_Task requirements_
Starting with the first line, transcribe the material exactly through to the last.
(Data)
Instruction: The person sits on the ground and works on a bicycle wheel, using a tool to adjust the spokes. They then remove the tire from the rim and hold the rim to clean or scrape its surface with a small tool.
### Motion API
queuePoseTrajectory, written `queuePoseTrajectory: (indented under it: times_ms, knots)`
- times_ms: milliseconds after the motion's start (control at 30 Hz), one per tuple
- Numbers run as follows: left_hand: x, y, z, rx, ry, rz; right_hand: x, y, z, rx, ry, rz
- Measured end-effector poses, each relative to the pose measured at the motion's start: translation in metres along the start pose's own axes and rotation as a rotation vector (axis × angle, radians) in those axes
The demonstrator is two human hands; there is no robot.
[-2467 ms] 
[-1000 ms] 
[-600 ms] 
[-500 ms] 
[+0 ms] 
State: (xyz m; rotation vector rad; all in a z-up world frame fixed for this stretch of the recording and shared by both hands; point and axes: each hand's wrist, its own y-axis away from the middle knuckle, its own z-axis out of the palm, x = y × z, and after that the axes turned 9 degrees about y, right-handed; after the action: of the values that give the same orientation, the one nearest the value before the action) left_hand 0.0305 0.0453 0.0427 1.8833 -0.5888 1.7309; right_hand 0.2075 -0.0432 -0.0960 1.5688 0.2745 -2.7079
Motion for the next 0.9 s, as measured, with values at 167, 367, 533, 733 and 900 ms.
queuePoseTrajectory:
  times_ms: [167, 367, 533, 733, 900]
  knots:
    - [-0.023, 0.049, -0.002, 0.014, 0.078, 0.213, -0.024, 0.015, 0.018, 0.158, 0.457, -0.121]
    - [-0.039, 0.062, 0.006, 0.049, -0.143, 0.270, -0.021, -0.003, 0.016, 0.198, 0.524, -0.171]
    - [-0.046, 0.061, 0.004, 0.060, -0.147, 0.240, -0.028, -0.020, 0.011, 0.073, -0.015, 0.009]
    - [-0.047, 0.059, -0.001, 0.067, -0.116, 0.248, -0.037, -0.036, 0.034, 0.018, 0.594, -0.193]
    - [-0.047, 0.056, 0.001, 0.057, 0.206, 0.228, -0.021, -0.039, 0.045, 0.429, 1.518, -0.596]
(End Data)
_Reply_
Instruction: The person sits on the ground and works on a bicycle wheel, using a tool to adjust the spokes. They then remove the tire from the rim and hold the rim to clean or scrape its surface with a small tool.
### Motion API
queuePoseTrajectory, written `queuePoseTrajectory: (indented under it: times_ms, knots)`
- times_ms: milliseconds after the motion's start (control at 30 Hz), one per tuple
- Numbers run as follows: left_hand: x, y, z, rx, ry, rz; right_hand: x, y, z, rx, ry, rz
- Measured end-effector poses, each relative to the pose measured at the motion's start: translation in metres along the start pose's own axes and rotation as a rotation vector (axis × angle, radians) in those axes
The demonstrator is two human hands; there is no robot.
[-2467 ms] 
[-1000 ms] 
[-600 ms] 
[-500 ms] 
[+0 ms] 
State: (xyz m; rotation vector rad; all in a z-up world frame fixed for this stretch of the recording and shared by both hands; point and axes: each hand's wrist, its own y-axis away from the middle knuckle, its own z-axis out of the palm, x = y × z, and after that the axes turned 9 degrees about y, right-handed; after the action: of the values that give the same orientation, the one nearest the value before the action) left_hand 0.0305 0.0453 0.0427 1.8833 -0.5888 1.7309; right_hand 0.2075 -0.0432 -0.0960 1.5688 0.2745 -2.7079
Motion for the next 0.9 s, as measured, with values at 167, 367, 533, 733 and 900 ms.
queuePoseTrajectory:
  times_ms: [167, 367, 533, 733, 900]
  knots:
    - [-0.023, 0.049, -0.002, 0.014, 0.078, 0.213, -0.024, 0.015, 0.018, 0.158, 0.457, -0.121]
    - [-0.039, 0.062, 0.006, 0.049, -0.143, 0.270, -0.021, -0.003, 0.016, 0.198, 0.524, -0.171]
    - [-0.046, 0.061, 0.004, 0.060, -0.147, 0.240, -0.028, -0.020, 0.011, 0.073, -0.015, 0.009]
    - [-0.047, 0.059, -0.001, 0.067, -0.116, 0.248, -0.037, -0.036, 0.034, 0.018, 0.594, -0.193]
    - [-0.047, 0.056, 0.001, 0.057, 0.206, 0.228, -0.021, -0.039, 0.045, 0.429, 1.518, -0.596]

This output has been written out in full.